First round of Medicare Drug Price Negotiations Promising Steps against Pharma Profiteering
WASHINGTON D.C. – The White House is expected to announce savings from the first year of Medicare price negotiations under the Inflation Reduction Act.
Public Citizen Access to Medicines Director Peter Maybarduk applauds these initial steps towards better protections of American patients.
“This is a major achievement. At last and over Big Pharma’s pernicious, hand-wringing opposition, Medicare has negotiated drug prices, promising long-overdue savings for American taxpayers,” said Maybarduk.
In January, Public Citizen released an 18-page report describing how pharmaceutical companies continue to insulate themselves against policies that counter their incessant acts of profiteering. According to the report, pharma giants often claim regulating drug prices will reduce their capacity to invest in the research and development of new medicines. But that claim holds little weight as corporations’ own expenditures on self-enriching activities, including stock buybacks, dividends to shareholders and executive compensation, far exceed their investments in innovation.
Medicare negotiation is especially needed, Maybarduk said, because “drugmakers played patent games to extend the monopolies of nearly all drugs chosen for negotiation, costing Medicare billions of dollars. For example, according to Public Citizen’s analysis, Amgen’s gaming of Enbrel cost Medicare more than a billion dollars in just four years. Ambitious price negotiation is a way to start taking back for Americans what prescription drug corporations unfairly took.”

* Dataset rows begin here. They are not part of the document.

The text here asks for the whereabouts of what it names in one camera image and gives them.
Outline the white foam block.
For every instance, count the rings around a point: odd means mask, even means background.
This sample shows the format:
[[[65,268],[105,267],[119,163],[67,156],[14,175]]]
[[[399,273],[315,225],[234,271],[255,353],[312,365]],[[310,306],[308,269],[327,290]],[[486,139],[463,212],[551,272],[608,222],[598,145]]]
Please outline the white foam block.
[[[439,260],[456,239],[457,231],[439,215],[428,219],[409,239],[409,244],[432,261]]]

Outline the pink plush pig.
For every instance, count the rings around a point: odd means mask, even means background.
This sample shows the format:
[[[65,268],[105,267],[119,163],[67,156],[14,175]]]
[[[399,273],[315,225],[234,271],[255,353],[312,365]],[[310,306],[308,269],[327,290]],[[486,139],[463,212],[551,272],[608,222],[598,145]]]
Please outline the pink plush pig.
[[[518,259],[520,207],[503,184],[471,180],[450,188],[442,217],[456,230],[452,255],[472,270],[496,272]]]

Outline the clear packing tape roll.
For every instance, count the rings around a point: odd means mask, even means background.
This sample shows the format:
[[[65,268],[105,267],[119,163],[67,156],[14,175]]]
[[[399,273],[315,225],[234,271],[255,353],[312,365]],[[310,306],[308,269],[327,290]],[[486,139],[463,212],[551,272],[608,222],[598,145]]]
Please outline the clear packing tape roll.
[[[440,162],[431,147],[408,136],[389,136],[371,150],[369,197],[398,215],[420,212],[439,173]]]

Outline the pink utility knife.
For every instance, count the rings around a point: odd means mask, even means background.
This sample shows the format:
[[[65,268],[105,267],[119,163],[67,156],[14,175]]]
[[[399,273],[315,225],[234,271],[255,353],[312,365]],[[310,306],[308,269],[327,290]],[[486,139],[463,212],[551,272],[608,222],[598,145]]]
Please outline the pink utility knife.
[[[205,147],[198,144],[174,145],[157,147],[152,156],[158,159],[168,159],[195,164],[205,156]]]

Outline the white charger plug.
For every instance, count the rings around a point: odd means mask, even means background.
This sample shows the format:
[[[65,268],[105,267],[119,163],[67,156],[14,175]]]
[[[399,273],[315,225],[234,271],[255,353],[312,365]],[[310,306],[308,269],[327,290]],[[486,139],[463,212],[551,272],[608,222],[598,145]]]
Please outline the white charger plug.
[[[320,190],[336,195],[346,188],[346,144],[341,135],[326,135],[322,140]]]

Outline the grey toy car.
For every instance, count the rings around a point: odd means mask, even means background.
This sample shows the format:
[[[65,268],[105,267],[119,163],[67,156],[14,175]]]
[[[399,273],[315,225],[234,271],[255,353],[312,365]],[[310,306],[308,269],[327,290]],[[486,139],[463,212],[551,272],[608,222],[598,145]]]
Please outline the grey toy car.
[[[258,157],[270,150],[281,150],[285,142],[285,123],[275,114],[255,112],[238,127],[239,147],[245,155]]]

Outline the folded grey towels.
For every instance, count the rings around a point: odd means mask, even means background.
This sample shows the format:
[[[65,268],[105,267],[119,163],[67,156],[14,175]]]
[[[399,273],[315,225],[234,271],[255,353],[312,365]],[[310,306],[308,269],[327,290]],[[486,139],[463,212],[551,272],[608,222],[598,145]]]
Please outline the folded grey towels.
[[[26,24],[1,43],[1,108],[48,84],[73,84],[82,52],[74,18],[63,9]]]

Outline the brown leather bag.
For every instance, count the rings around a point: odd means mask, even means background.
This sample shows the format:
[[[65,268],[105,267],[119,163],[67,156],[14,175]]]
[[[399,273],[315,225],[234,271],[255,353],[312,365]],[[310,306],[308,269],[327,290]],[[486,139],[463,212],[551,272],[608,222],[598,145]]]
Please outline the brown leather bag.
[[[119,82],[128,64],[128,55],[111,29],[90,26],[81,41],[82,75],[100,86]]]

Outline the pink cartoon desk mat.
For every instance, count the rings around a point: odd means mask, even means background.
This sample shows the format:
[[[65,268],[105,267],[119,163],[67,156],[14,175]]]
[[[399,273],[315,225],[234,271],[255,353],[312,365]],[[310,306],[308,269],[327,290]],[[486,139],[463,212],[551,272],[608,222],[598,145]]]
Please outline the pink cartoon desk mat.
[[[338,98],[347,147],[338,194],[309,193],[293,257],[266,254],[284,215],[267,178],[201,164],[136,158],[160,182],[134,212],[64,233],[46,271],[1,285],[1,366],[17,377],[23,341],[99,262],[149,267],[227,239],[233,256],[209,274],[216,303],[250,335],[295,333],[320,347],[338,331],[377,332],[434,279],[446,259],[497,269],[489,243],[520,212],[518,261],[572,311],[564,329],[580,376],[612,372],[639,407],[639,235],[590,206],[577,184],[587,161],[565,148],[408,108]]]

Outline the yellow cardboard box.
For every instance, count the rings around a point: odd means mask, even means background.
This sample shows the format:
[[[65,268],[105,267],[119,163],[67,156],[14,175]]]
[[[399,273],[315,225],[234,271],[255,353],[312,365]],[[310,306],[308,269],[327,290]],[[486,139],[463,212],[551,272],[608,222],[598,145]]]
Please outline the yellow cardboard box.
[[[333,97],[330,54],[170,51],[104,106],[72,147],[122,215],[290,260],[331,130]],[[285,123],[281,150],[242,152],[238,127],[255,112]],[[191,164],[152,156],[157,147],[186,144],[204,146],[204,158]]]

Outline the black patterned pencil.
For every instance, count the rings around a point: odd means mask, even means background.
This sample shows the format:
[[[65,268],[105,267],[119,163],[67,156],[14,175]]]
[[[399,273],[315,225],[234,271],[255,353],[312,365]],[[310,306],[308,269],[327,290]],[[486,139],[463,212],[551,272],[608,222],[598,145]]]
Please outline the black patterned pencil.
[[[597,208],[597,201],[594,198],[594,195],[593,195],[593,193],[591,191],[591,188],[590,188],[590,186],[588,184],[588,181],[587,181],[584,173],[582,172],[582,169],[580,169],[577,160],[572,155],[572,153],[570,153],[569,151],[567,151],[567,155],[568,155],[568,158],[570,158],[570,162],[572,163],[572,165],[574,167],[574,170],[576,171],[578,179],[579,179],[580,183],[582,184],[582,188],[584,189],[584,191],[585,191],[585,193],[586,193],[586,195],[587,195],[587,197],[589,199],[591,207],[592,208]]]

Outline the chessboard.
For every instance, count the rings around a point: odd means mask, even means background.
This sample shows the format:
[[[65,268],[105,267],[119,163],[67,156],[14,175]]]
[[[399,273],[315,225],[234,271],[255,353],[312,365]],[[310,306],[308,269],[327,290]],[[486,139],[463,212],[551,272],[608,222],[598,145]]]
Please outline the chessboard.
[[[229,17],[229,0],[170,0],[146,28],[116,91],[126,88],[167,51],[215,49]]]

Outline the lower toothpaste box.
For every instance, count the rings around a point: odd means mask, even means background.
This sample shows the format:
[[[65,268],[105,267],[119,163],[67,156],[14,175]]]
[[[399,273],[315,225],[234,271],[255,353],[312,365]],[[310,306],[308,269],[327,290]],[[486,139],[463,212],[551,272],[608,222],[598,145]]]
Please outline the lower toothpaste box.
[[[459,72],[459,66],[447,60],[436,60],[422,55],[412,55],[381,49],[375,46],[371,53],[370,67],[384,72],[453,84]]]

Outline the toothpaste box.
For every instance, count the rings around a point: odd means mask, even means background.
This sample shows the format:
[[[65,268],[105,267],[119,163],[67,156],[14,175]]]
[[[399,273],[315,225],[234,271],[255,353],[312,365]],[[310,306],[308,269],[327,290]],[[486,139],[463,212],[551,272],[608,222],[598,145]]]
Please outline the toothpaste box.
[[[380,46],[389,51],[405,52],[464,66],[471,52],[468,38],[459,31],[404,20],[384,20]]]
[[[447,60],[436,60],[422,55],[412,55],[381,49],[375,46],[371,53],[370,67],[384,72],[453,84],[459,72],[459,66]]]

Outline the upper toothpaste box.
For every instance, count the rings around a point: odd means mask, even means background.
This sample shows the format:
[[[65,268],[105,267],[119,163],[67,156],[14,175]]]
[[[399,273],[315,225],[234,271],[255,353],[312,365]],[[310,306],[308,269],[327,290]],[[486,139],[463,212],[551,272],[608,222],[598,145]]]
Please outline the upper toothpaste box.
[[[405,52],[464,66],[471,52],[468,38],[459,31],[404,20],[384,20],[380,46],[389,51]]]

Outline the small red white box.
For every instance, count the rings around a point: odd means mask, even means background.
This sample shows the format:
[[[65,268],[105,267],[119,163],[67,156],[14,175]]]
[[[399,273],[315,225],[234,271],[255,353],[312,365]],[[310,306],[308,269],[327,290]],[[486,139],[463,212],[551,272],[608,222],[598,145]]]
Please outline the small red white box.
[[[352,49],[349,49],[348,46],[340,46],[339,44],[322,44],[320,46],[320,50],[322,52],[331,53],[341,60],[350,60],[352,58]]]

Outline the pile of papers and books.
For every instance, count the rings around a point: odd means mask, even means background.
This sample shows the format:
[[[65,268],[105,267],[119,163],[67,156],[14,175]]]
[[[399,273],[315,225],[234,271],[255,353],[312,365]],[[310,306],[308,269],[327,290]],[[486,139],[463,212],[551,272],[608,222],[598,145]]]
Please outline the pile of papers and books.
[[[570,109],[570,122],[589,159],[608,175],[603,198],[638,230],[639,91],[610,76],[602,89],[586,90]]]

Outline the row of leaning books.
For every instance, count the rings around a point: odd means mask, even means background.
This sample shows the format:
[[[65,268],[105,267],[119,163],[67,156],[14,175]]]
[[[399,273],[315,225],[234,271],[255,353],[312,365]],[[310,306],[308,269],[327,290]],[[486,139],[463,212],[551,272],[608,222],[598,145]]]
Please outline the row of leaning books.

An upcoming Public Citizen report will further outline how “evergreening abuses” (patenting tactics designed to unfairly lengthen monopoly protections on the drugs) ensure pharmaceutical companies keep drug costs high for American patients. The report shows several drugs subject to negotiation would likely have faced competition before negotiated prices go into effect were it not for evergreening tactics, and as a result, Medicare will lose billions of dollars in savings that should have accrued from access to competing, lower-cost treatments.